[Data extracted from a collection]
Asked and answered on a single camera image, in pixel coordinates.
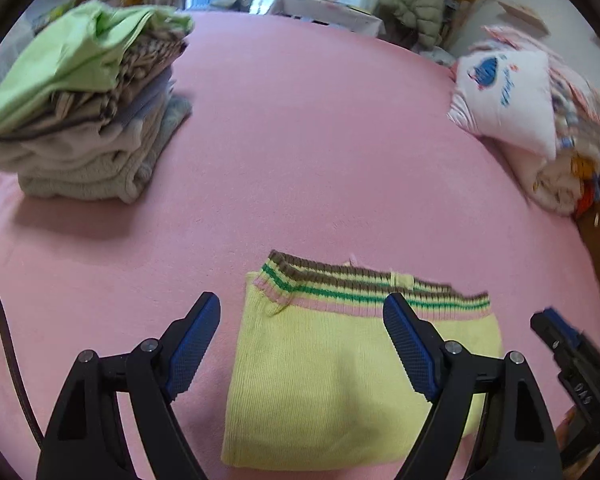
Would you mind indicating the small table with tablecloth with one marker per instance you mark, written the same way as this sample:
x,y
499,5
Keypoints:
x,y
330,12

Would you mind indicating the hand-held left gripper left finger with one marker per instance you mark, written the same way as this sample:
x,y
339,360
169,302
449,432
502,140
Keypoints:
x,y
192,345

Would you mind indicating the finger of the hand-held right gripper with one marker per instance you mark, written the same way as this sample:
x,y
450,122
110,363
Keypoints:
x,y
545,330
562,322

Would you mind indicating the pink bed blanket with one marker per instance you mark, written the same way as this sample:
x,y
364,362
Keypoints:
x,y
305,160

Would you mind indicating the yellow knit striped cardigan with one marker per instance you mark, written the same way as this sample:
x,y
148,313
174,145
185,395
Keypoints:
x,y
320,370

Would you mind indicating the pink ruffled folded quilt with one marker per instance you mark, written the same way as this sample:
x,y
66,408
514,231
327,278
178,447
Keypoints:
x,y
575,80

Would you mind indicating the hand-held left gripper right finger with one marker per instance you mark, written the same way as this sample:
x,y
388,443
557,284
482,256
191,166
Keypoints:
x,y
410,345

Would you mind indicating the small pink wall shelf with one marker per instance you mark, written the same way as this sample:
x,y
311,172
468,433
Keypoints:
x,y
522,15

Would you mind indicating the grey down jacket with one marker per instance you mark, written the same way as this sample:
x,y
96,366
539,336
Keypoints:
x,y
420,0

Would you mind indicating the cartoon print folded quilt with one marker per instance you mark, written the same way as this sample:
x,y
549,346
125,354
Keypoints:
x,y
560,180

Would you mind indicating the stack of folded clothes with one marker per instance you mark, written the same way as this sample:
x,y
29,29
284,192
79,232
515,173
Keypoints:
x,y
80,160

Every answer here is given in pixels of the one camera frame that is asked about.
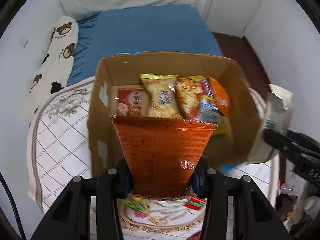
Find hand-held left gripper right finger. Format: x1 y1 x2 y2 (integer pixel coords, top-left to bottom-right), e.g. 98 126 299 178
192 159 292 240

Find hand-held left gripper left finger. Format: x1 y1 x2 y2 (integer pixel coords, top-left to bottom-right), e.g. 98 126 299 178
31 159 133 240

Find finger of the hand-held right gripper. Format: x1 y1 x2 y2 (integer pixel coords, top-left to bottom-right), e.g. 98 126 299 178
286 129 320 158
261 128 309 172

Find white blue snack packet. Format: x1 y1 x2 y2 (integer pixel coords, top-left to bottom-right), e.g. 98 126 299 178
247 83 294 166

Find orange snack packet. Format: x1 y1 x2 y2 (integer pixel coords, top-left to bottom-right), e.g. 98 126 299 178
109 114 217 198
207 77 231 117

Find yellow blue snack packet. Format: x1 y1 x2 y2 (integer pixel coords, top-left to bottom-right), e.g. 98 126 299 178
196 94 229 136

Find brown snack packet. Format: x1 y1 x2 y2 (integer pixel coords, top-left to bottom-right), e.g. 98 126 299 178
117 89 148 117

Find noodle print snack packet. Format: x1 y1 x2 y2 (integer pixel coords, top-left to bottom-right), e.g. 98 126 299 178
174 76 203 120

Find red yellow snack packet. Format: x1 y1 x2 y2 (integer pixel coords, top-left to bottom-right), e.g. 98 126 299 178
199 78 213 98

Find pale yellow snack packet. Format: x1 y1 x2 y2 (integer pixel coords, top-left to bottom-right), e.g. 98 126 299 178
139 73 182 119

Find cardboard box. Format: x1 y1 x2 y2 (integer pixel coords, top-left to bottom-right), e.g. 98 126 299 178
87 51 263 178

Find green candy packet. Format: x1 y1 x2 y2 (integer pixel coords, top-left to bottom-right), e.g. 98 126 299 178
117 197 151 213

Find crumpled plastic bags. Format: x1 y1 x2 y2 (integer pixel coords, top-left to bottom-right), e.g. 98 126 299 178
276 177 320 240

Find white diamond pattern quilt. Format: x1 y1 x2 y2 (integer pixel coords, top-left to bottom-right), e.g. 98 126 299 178
26 76 281 240

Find white door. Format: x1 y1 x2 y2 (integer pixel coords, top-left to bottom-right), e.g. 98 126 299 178
204 0 275 38

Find bear print bolster pillow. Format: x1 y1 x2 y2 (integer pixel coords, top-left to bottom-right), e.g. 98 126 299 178
28 15 79 108

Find blue bed sheet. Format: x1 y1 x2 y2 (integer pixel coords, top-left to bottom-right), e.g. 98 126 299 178
66 4 225 87

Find black cable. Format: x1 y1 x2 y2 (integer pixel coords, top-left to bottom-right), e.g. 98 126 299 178
0 172 27 240

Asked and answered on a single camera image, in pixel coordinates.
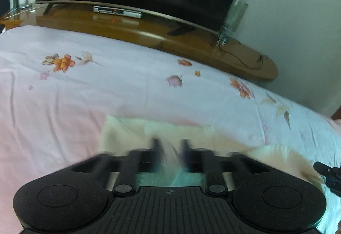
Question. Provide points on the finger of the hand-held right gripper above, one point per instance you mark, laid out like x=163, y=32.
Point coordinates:
x=333, y=176

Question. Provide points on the clear glass vase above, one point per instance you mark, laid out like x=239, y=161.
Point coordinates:
x=234, y=17

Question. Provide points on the floral pink bed sheet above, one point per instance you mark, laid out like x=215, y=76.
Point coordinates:
x=120, y=85

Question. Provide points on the silver set-top box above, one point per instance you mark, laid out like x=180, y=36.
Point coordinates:
x=117, y=11

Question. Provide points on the wooden television stand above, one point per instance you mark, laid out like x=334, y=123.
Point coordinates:
x=106, y=27

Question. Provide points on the white knit sweater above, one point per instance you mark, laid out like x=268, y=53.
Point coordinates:
x=128, y=132

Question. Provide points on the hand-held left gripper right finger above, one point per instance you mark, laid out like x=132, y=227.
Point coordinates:
x=185, y=154

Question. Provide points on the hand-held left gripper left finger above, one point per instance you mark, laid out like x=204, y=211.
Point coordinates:
x=157, y=154

TASK
Filter the entries and copy out every line with the word "pink".

ANSWER BOX
Would you mind indicating the pink bed blanket with one marker per instance you mark, written the same way as this sample:
Would you mind indicating the pink ruffled folded quilt with one marker per instance you mark, written the same way as this sample:
Would you mind indicating the small pink wall shelf with one marker per instance you mark, written the same way as this sample:
Question. Provide points on the floral pink bed sheet above, one point per instance you mark, laid out like x=215, y=76.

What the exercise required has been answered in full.